A little awareness

The 5-year survival rate tells you what percent of people live at least 5 years after the cancer is found. Percent means how many out of 100. The 5-year survival rate for women with metastatic breast cancer is 29%. The 5-year survival rate for men with metastatic breast cancer is 22%.

February will be three years for me.

Drained

I’m in bed recovering from the paracentesis. They drained a liter and a half of fluid. It was crazy watching the bag full up. I’m confident I’ll be much more comfortable once I heal. Right now everything is sore and crampy.

Tomorrow is scan day, and that’s all I can think about. I’m trying to lose myself in a book, but I’m def distracted.

Florida: Day 3

More of the same today: bar hopping mostly. I’m not the drinker that I used to be, but I had several frozen cocktails today. It feels like saying goodbye to summer.

I’m in a weird place mentally. Watching my decline is really starting to fuck with my head, and my self-esteem is in the gutter. I’m so bloated and swollen. I look pregnant. My knees and feet are so swollen that I can hardly walk. I’ve been sucking it up, but it hasn’t been easy. We haven’t really talked about my cancer at all this trip, which is both a good and a bad thing. I feel like I’m just a total bummer to be around at this point. I don’t know…I’m struggling and feel kind of alone.

Still – I’ve had a good time, and I’m glad we got away. I can tell it has been good for D especially. He def needed a vacation.

Ailments

  • Swollen feet
  • Swollen knees
  • Heartburn

I can barely walk right now because of the knee swelling. I haven’t had this issue in a while, and I have no idea if it’s an arthritis issue or a side effect.

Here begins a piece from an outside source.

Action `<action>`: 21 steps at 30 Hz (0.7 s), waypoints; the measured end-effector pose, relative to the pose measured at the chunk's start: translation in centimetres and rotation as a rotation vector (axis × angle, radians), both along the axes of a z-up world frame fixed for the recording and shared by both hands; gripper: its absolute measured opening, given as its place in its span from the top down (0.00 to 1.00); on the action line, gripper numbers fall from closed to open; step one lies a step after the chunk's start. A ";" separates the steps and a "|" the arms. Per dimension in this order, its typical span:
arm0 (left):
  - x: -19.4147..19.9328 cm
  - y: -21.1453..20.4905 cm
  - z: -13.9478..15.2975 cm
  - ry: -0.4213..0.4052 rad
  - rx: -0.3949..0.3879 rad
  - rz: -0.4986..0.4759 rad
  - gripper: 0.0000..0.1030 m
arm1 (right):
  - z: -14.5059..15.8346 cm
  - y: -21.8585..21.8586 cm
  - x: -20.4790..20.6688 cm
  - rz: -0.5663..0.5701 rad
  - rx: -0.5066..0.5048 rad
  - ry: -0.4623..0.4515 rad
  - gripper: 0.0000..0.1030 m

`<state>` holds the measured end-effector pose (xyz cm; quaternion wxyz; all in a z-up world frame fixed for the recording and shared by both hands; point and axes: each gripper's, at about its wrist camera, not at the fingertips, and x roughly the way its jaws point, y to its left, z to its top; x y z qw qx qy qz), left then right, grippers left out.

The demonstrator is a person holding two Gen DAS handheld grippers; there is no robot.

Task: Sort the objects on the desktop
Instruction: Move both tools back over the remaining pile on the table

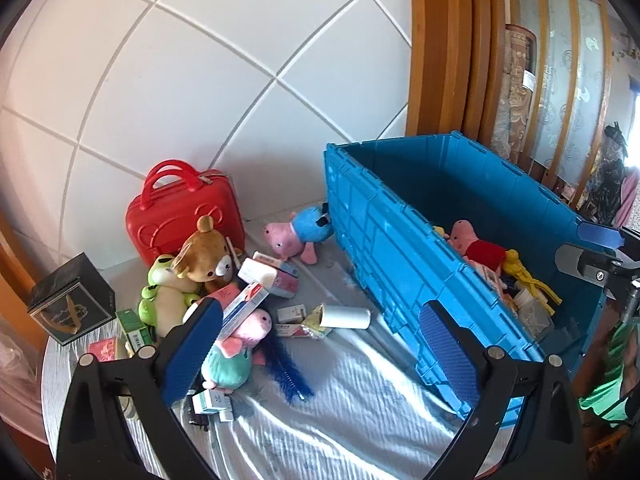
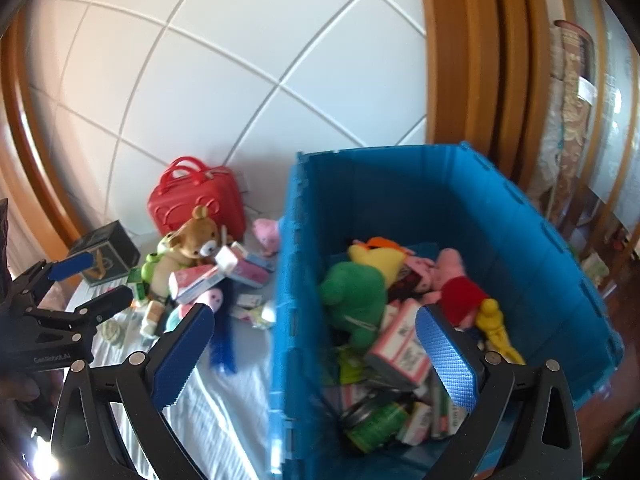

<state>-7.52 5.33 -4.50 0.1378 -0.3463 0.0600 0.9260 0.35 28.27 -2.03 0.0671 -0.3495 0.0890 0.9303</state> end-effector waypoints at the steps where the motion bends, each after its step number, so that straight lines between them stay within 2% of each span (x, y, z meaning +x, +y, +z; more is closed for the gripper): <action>1: 0.0 -1.1 -0.2 -0.005 0.001 0.011 0.03 | -0.1 -0.8 -0.3 0.010 -0.001 -0.002 0.01; 7: 0.4 -6.7 -1.5 -0.028 -0.006 0.067 0.03 | -0.8 -6.1 -2.3 0.074 -0.001 -0.021 0.01; 13: 0.7 -13.3 -3.6 -0.053 -0.005 0.166 0.03 | -2.0 -11.3 -4.2 0.137 0.004 -0.053 0.01; 17: 1.1 -18.1 -5.6 -0.062 -0.034 0.252 0.03 | -3.9 -15.0 -5.8 0.185 0.007 -0.081 0.01; 21: 1.5 -22.7 -8.3 -0.118 -0.062 0.325 0.03 | -7.2 -18.7 -7.5 0.236 -0.001 -0.132 0.01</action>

I have chemo on Monday. I though it was my last before the cruise, but I have another one. My brain doesn’t work right anymore. I get confused easily.

WIRED

On these days that I actually feel well, I’m almost fucking manic. I just need to be doing all the things, all the time. I’m trying to squeeze as much life out of the day as possible.

It feels so good to live. Even the mundane feels divine after the joy-suck that was my summer.

misery loves company

I’m both miserable and lonely.

Today has been trying on the side effects front. The two biggest issues are ridiculously painful bloating, and a huge hemorrhoid that may be the death of me. It hurts like I can’t even describe. White hot pain. TMI TUESDAY! lol

Seriously though, I’m def asking for a dose reduction next cycle. If for no other reason than it will be the cycle before the Mediterranean trip, and I need to maximize my chances of feeling as good as possible. I was offered a dose reduction this last time, but decided to suck it up. I want NED, baby! (no evidence of disease for you newbs – the holy grail). Apparently, there are two lower doses that are available. I will say that, even with today being an epic suck, this cycle has been more tolerable so far.

I finished another book today. It was a slog and I’m glad it’s over. One of my favorite authors released a new novel today, however, and I’m quite excited to get started. The plan is to start that tonight.

There isn’t much to report. I’m just writing because I’m lonely. The family is having dinner, but I’m not feeling well enough to join them tonight. But I keep reminding myself that I’ll be feeling a lot better in just a couple of days most likely. And the almost two weeks of feeling good is definitely worth how I feel right now.

Oh…I received two messages today from readers that made me smile, and I just want to say thank you again to those who reach out. It’s nice to feel like my words matter. I feel so insignificant most of the time anymore.